Help page for Task 1

Positions if word is in the sentence

If no words are found ...

Task 2

Develop a program that identifies individual words in a sentence, stores these in a list and replaces each word in the original sentence with the position of that word in the list.

(if you wrote your program from task 1 in definitions then there is a lot you can still use)

For example, the sentence:

ASK NOT WHAT YOUR COUNTRY CAN DO FOR YOU ASK WHAT YOU CAN DO FOR YOUR COUNTRY

contains the words ASK, NOT, WHAT, YOUR, COUNTRY, CAN, DO, FOR, YOU

The sentence can be recreated from the positions of these words in this list using the sequence:

1,2,3,4,5,6,7,8,9,1,3,9,6,7,8,4,5

Help page for compression

Next Step

Save the list of words and the positions of these words in the sentence as separate files or as a single file.  -  Saving and loading files / working with text files. 

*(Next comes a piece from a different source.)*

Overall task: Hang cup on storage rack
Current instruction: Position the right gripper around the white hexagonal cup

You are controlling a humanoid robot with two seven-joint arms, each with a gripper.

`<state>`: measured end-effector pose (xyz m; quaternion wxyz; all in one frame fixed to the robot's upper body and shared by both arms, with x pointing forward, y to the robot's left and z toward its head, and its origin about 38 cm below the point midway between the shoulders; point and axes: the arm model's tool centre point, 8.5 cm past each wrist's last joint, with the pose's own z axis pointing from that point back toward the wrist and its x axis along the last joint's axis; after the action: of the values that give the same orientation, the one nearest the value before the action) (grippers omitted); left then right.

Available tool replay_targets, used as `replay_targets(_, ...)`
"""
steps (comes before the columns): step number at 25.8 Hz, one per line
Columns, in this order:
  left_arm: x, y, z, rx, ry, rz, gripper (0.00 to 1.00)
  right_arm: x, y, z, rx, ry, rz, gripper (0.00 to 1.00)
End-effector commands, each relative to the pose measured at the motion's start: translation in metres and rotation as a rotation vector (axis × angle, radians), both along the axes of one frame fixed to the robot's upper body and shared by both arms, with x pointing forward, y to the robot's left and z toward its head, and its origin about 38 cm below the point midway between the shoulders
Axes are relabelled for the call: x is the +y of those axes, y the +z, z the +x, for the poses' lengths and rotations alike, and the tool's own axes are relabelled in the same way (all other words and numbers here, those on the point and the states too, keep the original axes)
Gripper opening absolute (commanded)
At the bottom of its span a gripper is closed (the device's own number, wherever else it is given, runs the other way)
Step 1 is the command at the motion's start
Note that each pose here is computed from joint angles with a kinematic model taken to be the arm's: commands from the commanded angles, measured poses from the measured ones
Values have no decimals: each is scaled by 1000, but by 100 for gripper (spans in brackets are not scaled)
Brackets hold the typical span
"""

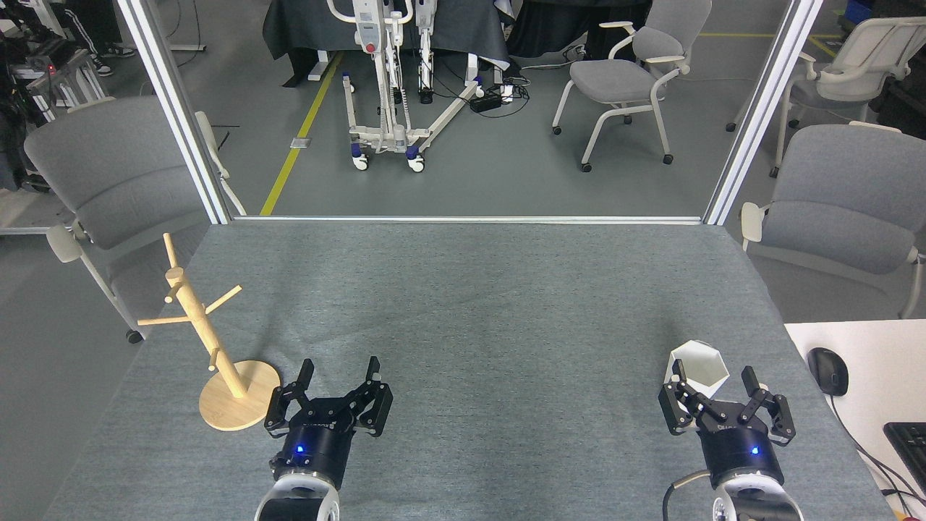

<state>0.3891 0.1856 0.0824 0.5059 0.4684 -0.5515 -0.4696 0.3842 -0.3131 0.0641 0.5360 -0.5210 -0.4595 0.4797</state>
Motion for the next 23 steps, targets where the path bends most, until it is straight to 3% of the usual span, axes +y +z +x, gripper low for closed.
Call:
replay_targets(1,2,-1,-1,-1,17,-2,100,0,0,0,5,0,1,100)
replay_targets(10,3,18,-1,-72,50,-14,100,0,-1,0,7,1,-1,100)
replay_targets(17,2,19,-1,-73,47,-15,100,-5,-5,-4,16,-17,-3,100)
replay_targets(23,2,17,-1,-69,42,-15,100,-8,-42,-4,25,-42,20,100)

Analyse the requirements for this system and design, develop, test and evaluate a program to:

· identify the individual words in a sentence and store them in a list  -  (already done in task 1) 

· create a list of positions for words in that list  (already done from above) 

· save these lists as a single file or as separate files.  ( this is the new bit - saving to a file) 

Task 3

Develop a program that builds upon the technique from Task 2 to compress a text file with several sentences, including punctuation. The program should be able to compress a file into a list of words and list of positions to recreate the original file. It should also be able to take a compressed file and recreate the full text, including punctuation and capitalisation, of the original file. 

You could get a text file of a whole book if you like.  Try project Guttenberg 

Analyse the requirements for this system and design, develop, test and evaluate a program to compress a text file and reproduce the original text from a compressed file. You will need to create a text file with more than one sentence to test your system.